Conviction is a 2010 biographical legal drama film directed by Tony Goldwyn, written by Pamela Gray, and starring Hilary Swank and Sam Rockwell. The film premiered on September 11, 2010, at the Toronto International Film Festival and was released in the US on October 15, 2010.

Plot
Betty Anne Waters' life revolves around her brother Kenneth, who is now in prison for murder. Despite Kenny's knack for getting in trouble, they have always been close. After the murder of Katherina Reitz Brow on May 21, 1980, in Ayer, Massachusetts, Kenny is initially taken in for questioning by Sergeant Nancy Taylor, but released. Two years later, based on new testimony from two witnesses, Kenny is arrested and tried. The evidence presented at Kenny's trial is entirely circumstantial, but he is convicted of first degree murder and sentenced to life in prison without parole. The three main witnesses against him are Sergeant Taylor, his ex-wife Brenda, and ex-girlfriend Roseanna.

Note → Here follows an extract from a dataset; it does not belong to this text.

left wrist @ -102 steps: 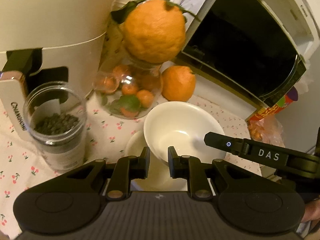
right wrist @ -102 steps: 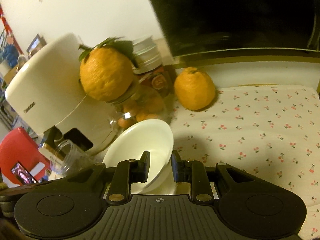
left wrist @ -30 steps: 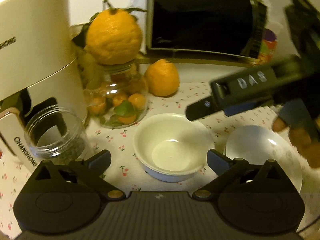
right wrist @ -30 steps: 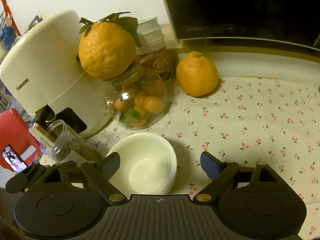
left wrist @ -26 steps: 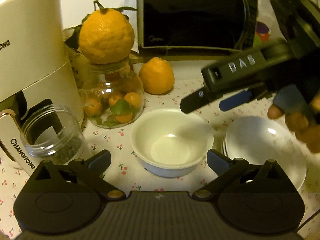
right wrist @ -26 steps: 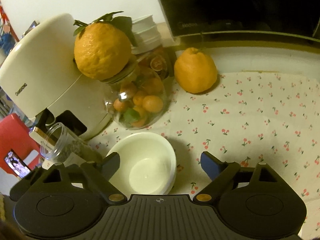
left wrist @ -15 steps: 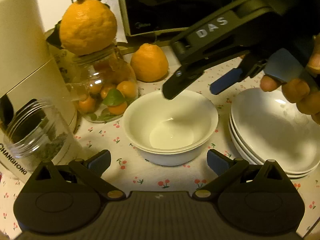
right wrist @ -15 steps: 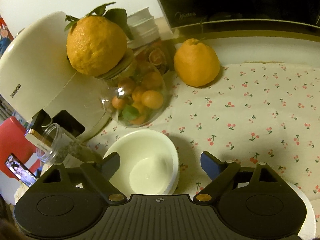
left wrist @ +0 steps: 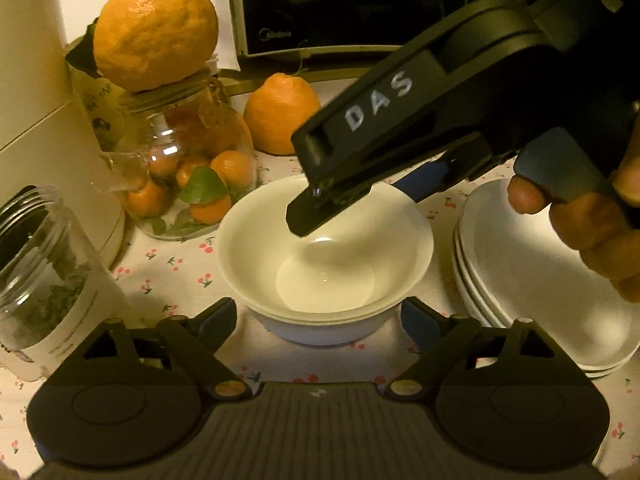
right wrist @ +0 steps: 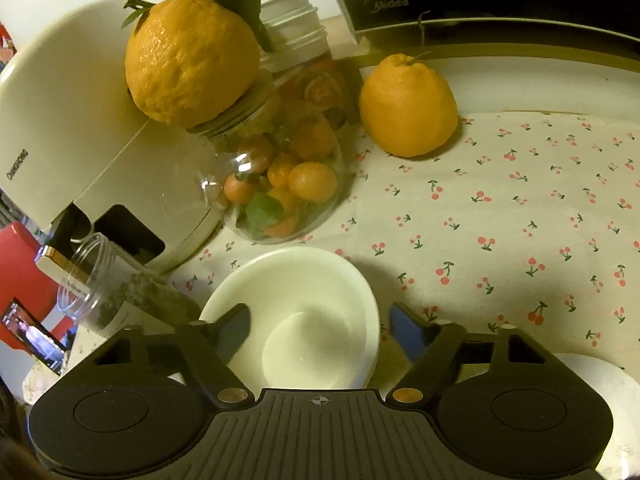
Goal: Organize plates and bowls
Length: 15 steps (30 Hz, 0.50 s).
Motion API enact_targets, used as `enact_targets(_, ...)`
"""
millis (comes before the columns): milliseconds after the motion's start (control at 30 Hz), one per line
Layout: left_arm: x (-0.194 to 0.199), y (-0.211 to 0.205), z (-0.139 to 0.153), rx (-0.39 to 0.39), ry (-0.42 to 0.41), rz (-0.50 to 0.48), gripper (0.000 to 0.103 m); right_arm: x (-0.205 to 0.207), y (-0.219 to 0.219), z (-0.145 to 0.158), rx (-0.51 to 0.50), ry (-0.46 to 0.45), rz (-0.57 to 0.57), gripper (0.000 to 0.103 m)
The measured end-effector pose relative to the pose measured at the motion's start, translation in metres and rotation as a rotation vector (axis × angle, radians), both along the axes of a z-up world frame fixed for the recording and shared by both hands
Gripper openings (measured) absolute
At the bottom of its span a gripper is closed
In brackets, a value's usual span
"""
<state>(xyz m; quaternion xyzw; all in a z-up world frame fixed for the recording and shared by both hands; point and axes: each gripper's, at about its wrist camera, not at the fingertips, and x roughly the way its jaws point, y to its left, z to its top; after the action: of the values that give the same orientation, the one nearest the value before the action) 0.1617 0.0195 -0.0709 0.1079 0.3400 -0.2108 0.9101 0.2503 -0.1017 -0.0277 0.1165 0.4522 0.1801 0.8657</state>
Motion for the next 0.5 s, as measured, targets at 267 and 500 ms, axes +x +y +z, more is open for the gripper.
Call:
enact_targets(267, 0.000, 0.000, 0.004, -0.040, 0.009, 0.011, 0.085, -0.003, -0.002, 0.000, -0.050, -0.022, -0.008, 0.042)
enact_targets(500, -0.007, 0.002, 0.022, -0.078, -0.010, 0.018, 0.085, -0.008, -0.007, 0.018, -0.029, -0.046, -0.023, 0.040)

Three years later, Betty Anne lives with her husband, Rick and two sons, Richard and Ben. She is frantic that she has not heard from Kenny, who calls her every week from prison, and finally discovers that he tried to commit suicide. Betty Anne decides to go back to school and become a lawyer so she can exonerate him, but her husband is skeptical and unsupportive, and eventually they split up and later divorce. As Betty Anne struggles with being a working mother attending law school, flashbacks reveal that her mother was callous and uncaring, forcing Kenny and Betty Anne to fend for themselves. The two were very close, but frequently got into trouble, and were eventually taken away from their mother and sent to separate foster homes.

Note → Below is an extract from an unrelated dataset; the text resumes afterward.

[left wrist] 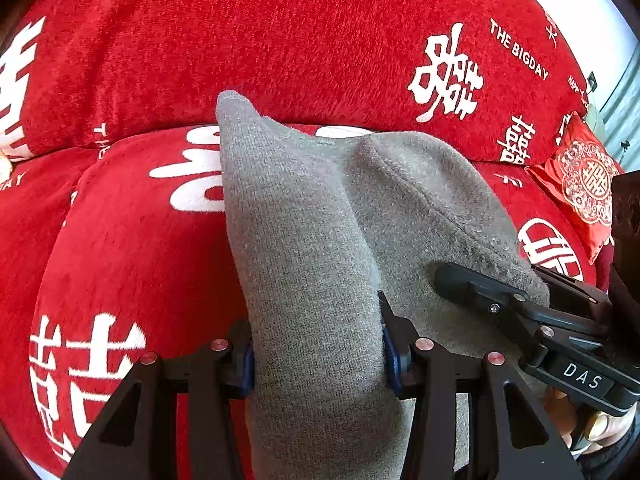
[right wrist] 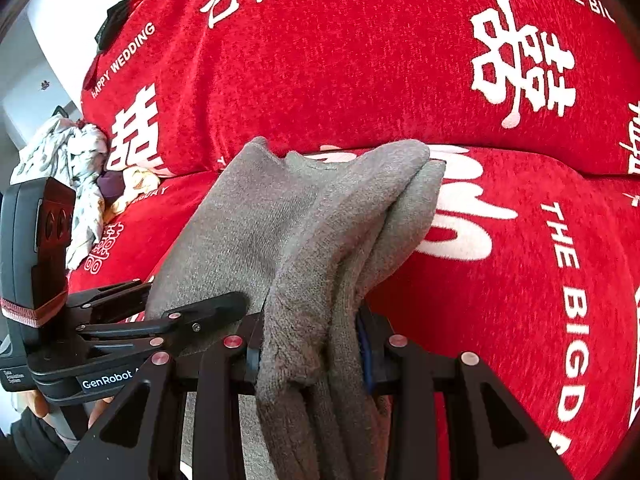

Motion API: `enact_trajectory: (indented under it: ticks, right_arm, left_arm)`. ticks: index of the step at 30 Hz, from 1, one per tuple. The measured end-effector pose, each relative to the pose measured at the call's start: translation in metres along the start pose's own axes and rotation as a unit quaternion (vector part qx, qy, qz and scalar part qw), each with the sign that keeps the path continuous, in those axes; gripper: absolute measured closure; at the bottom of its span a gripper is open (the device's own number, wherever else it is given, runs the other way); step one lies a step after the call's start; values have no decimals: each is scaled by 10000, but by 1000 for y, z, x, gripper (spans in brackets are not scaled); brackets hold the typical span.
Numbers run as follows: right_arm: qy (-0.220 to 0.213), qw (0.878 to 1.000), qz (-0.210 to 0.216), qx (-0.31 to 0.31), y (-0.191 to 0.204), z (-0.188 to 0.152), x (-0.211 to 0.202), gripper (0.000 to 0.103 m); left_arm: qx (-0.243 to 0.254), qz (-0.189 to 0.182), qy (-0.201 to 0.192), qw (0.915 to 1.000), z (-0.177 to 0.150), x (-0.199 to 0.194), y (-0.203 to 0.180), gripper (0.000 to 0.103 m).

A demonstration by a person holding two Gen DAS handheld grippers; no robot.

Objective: Fold small clothes

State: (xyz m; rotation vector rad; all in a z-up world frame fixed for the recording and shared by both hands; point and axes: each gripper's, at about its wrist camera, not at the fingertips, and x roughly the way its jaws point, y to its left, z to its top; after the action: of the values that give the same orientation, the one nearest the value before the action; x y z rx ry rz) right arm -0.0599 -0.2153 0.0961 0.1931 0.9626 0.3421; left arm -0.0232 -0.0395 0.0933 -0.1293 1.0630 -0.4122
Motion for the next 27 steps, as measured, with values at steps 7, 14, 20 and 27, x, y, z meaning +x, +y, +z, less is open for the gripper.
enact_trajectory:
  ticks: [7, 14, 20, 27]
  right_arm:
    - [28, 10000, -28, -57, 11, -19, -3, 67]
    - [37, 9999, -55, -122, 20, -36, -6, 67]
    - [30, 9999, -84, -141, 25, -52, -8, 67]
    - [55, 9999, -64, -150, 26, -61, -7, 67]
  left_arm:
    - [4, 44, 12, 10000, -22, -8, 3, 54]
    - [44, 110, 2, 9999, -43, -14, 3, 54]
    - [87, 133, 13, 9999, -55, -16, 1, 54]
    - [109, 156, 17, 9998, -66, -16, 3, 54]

Betty Anne continues to visit Kenny in prison, working in a bar while going to school, but her busy schedule causes her to miss a planned outing with her sons, who decide they would be better off living with their father. Struggling in school, demoralized and exhausted, Betty Anne stops going to classes, until a friend from school, Abra, comes to her house and prods her to just get up, get dressed, and get back to class.

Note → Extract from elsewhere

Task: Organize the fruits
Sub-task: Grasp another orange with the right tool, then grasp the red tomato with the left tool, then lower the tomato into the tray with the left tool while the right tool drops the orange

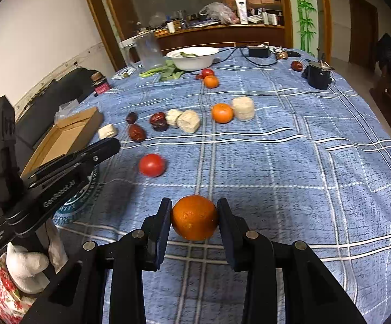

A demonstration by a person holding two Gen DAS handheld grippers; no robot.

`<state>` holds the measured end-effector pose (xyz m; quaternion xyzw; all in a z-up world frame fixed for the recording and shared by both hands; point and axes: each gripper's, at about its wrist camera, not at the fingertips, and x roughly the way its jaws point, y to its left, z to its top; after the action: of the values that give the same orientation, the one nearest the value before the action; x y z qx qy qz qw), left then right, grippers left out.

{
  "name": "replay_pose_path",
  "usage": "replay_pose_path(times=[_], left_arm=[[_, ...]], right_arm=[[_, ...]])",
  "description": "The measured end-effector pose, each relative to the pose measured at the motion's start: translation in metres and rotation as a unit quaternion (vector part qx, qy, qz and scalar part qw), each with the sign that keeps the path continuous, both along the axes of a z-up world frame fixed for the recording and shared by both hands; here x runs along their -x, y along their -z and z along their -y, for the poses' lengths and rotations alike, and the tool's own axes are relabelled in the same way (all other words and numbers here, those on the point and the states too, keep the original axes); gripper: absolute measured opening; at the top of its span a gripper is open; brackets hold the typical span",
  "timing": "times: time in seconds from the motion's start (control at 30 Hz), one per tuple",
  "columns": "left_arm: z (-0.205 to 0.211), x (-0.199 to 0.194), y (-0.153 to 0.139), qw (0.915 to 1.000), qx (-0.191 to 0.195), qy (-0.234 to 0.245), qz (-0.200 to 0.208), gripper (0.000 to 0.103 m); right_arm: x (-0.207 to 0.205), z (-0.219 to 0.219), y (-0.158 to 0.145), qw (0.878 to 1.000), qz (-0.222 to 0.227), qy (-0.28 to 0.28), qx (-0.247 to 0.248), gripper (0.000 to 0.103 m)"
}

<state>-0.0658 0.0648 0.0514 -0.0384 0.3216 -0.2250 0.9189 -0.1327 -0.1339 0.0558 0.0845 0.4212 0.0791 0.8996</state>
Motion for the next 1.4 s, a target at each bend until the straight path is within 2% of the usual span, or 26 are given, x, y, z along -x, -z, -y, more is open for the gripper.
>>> replay_pose_path(times=[0.17,0.27,0.3,0.33,0.4,0.47,0.6,0.7,0.77,0.8,0.83,0.87,0.97,1.2,1.4], left_arm=[[-0.038,0.022,-0.013,0.9997,0.010,-0.021,0.004,0.011],[-0.047,0.022,-0.015,0.9997,0.013,-0.014,-0.017,0.012],[-0.045,0.020,-0.014,0.9996,0.010,-0.011,-0.024,0.018],[-0.039,0.016,-0.012,0.9993,0.006,-0.005,-0.035,0.029],[-0.028,0.011,-0.009,0.9986,0.007,0.011,-0.051,0.045],[-0.011,0.005,-0.007,0.9980,0.000,0.029,-0.056,0.046],[0.035,-0.015,0.006,0.9951,-0.046,0.055,-0.068,0.046],[0.063,-0.025,0.021,0.9909,-0.087,0.068,-0.077,0.046],[0.081,-0.028,0.030,0.9861,-0.132,0.066,-0.076,0.046],[0.084,-0.028,0.032,0.9843,-0.150,0.060,-0.071,0.042],[0.087,-0.028,0.033,0.9830,-0.161,0.056,-0.067,0.032],[0.086,-0.029,0.034,0.9826,-0.166,0.051,-0.066,0.029],[0.072,-0.032,0.029,0.9865,-0.134,0.046,-0.082,0.029],[0.003,-0.010,-0.021,0.9958,-0.073,0.013,-0.053,0.030],[-0.080,0.006,-0.055,0.9974,-0.056,-0.038,-0.025,0.030]], right_arm=[[0.008,-0.023,-0.010,1.000,0.012,-0.023,0.010,0.037],[0.012,-0.031,-0.012,0.999,0.018,-0.033,0.015,0.037],[0.012,-0.033,-0.012,0.999,0.016,-0.034,0.015,0.037],[0.013,-0.035,-0.011,0.999,0.014,-0.034,0.015,0.037],[0.014,-0.035,-0.010,0.999,0.012,-0.032,0.017,0.037],[0.018,-0.033,-0.010,0.999,0.014,-0.030,0.019,0.037],[0.022,-0.021,-0.011,1.000,0.016,-0.018,0.015,0.037],[0.023,-0.009,-0.010,1.000,0.015,-0.008,0.008,0.037],[0.023,-0.003,-0.009,1.000,0.013,-0.002,0.003,0.037],[0.022,0.000,-0.008,1.000,0.012,-0.001,0.001,0.037],[0.023,0.001,-0.007,1.000,0.012,0.001,-0.001,0.037],[0.023,0.002,-0.007,1.000,0.012,0.003,-0.002,0.037],[0.023,0.003,-0.006,1.000,0.011,0.005,-0.004,0.037],[0.023,-0.009,-0.012,1.000,0.014,-0.005,0.002,0.037],[0.023,-0.041,-0.025,0.999,0.028,-0.029,0.026,0.037]])
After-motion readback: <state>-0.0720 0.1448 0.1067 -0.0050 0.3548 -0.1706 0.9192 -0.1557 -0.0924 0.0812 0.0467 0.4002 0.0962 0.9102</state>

In a study group, Betty Anne learns about the new field of DNA testing and realizes that this could be the key to overturning Kenny's conviction, as only blood types had been matched at the time of the trial. She contacts attorney Barry Scheck from the Innocence Project. The backlog of cases will mean waiting at least 18 months unless she can pass the bar exam and find the blood evidence from Kenny's trial herself to have it tested. She passes the bar exam and begins working hard to get her brother out of jail. At first she is stonewalled, then told the evidence was destroyed, but she refuses to give up, and she and Abra embark on an odyssey to recover any evidence that might still be stored away somewhere.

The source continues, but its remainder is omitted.